И надо же — опера! Корабельный Екаб был об опере совсем иного мнения, чем Румбулиете. Он эту оперу чисто случайно повидал как-то по своему телевизору. Сначала сухопарая гражданка рассказывала, какое сейчас будет великое искусство, как все замечательно и превосходно будет, у нее лично каждый раз сердце заходится, она даже усидеть на месте не может, когда такое видит и слышит, и она надеется, что уважаемые телезрители будут в ужасном восторге. Через минутку все это чудесное и ужасно прекрасное стали показывать. На экране появились два толстяка и одна дородная дама, уже в годах, и стали они вовсе не по-людски визжать про любовь, что она всех троих может погубить и всем троим, с дамой во главе угла, предстоит помереть от чахотки. Визжали они столь истошно, что несчастный телевизор не выдержал и треснул так надежно, что даже рижские мастера полгода не могли починить. С того раза Корабельный Екаб настрого запретил в своем доме смотреть телевизор, когда предстоят оперы, и своим друзьям наказал поступать так же, потому что Шнобель во сто раз лучше всяких опер, он хоть живой человек, свой парень и никогда не орет так истошно, как в опере.
И надо сказать прямо, что сообщение Румбулиете стариков глубоко потрясло. Пусть в операх они ничего не смыслят и особенно верить этой ходячей сплетне тоже нельзя, но какой-то резон в ее россказнях всегда есть, совсем уж пустое никогда не городит. Муж у нее действительно повесился, и везде, где речь заходит о страхах, ужасах, тут она свое дело знает, будто сам Вельзевул из преисподней. И будь Шнобель жив, уж он непременно был бы в Склянице и пел бы, а его здесь нет. Одно это уже означает, что со Шнобелем что-то стряслось.

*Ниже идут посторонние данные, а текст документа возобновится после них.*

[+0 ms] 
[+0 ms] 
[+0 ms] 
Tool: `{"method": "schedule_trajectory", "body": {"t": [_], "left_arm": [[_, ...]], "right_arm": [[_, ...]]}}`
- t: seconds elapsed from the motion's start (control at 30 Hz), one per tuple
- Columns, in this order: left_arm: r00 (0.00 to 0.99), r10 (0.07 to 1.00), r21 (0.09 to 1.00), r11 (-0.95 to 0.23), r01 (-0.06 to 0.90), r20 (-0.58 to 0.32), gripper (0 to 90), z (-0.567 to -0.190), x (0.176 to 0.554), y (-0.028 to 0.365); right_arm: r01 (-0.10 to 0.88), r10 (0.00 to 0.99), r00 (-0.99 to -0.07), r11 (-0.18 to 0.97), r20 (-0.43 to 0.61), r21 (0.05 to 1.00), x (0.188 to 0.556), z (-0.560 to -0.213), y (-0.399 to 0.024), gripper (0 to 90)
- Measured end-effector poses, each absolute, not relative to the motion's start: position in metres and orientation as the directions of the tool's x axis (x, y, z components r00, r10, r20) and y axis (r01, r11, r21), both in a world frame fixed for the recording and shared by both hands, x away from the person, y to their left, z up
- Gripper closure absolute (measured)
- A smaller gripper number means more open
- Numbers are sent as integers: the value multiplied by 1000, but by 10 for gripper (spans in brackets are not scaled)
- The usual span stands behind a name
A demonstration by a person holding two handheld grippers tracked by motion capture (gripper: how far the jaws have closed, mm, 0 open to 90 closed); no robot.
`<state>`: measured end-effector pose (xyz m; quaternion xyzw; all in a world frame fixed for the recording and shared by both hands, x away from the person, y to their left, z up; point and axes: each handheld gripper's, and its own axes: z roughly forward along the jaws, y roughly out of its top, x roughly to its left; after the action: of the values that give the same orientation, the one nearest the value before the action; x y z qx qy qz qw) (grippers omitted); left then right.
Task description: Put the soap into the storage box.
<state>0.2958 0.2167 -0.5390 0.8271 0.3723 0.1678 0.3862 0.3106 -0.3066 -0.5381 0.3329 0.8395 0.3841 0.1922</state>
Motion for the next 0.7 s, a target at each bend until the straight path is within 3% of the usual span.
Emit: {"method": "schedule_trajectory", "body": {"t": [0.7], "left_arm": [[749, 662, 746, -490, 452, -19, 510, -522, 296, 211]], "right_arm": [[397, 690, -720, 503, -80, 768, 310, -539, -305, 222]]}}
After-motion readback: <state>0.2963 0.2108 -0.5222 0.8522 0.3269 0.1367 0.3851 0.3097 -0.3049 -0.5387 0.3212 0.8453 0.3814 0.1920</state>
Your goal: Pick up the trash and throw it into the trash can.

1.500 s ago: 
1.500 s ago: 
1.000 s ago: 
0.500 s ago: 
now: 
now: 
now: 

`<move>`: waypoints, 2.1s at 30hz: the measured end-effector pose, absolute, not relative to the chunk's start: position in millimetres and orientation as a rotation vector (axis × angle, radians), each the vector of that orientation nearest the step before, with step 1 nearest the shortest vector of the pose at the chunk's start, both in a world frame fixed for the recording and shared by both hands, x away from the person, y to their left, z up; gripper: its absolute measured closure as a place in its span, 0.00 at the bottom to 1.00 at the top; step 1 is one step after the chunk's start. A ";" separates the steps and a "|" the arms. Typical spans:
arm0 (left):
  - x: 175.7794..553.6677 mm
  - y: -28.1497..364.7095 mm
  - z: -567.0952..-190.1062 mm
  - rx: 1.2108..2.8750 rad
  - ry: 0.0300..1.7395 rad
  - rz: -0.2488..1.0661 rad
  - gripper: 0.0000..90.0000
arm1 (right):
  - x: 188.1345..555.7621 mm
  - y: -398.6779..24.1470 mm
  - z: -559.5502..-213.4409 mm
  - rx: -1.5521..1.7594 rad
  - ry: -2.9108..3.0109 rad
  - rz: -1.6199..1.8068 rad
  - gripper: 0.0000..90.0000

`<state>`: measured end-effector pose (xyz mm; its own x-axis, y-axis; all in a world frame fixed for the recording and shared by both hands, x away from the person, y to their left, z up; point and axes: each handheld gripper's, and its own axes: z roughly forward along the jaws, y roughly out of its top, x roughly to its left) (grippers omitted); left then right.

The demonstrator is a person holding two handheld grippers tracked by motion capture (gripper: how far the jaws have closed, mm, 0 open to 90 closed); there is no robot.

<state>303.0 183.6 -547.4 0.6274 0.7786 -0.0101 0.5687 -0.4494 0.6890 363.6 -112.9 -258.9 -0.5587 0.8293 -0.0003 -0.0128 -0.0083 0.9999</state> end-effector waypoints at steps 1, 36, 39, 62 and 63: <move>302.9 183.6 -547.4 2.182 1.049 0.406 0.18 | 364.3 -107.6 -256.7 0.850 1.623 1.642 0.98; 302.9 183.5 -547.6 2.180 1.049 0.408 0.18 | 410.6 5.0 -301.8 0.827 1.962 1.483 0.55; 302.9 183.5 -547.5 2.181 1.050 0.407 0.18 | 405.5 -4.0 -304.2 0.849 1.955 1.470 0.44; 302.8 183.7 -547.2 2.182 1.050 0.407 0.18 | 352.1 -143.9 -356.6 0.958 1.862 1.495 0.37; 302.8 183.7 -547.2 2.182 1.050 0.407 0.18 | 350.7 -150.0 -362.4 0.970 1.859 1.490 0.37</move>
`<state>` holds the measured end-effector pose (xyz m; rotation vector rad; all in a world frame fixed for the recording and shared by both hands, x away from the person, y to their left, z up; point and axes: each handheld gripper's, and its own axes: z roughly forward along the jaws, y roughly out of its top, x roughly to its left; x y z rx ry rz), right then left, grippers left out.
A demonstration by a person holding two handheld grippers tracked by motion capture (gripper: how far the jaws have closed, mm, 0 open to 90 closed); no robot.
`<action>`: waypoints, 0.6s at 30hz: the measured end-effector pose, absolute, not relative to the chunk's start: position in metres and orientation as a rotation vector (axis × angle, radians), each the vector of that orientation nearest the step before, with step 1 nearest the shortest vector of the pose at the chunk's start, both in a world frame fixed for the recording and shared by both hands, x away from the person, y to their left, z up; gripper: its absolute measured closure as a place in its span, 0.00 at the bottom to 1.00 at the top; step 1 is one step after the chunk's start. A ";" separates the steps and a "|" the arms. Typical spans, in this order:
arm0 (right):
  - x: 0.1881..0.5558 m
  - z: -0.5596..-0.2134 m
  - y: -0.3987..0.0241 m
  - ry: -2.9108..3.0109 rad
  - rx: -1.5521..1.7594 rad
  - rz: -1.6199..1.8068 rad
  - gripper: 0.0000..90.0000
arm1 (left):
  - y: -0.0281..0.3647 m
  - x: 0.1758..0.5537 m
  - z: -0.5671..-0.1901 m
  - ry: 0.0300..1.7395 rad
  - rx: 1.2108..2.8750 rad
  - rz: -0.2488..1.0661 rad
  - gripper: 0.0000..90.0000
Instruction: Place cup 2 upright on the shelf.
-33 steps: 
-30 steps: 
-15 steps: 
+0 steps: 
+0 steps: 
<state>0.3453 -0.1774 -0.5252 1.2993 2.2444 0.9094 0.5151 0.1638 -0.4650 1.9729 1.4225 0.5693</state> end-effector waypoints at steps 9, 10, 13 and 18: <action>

И старики поняли: какой бы конец ни постиг Шнобеля, похороны ему надо устроить пышные и знатные, и на похоронах этих ни в коем разе не плакать, а все петь те песни, которые Шнобель особенно любил, которые он всегда пел в Склянице, когда бывал в хорошем настроении. И надо на этих похоронах сказать хорошие слова, сказать действительно то, что думаешь, потому что Шнобель такой человек, на похоронах которого можно себе это позволить.
И хотя еще не было ясности, когда и какой смертью помер Шнобель и помер ли он вообще, Рыбачий Оскар уже подумал, что надо бы заранее позаботиться о надгробном слове. В этом деле у него был большой опыт: не одного своего друга он уже похоронил и всегда говорил слово. В похоронах ничего страшного нет — собираются вместе оставшиеся жить дальше, добрым словом поминают ушедшего и в очередной раз усваивают самую простую вещь на этой старой доброй земле: ничто не вечно.
И Рыбачий Оскар, как следует прокашлявшись, сказал, что хорошее надгробное слово надо хорошенько продумать и предварительно прорепетировать. Хорошее надгробное слово должно звучать, как старая песня, оно должно быть такое, чтобы все старухи рыдали, а старики передумывали свою жизнь и приходили к выводу, что и они не обсевки какие-нибудь, вместе с ушедшим сделали кое-что доброе и дальше еще сделают, а молодые чтобы поняли, что до их смертного часа еще далеко, а поэтому жить надо так, чтобы и на их могиле сказали хоть что-то путное. Выслушав такое хорошо сложенное надгробное слово, человек усваивает главное — жизнь чертовски хорошая штука, только не надо человеку проживать ее пакостно.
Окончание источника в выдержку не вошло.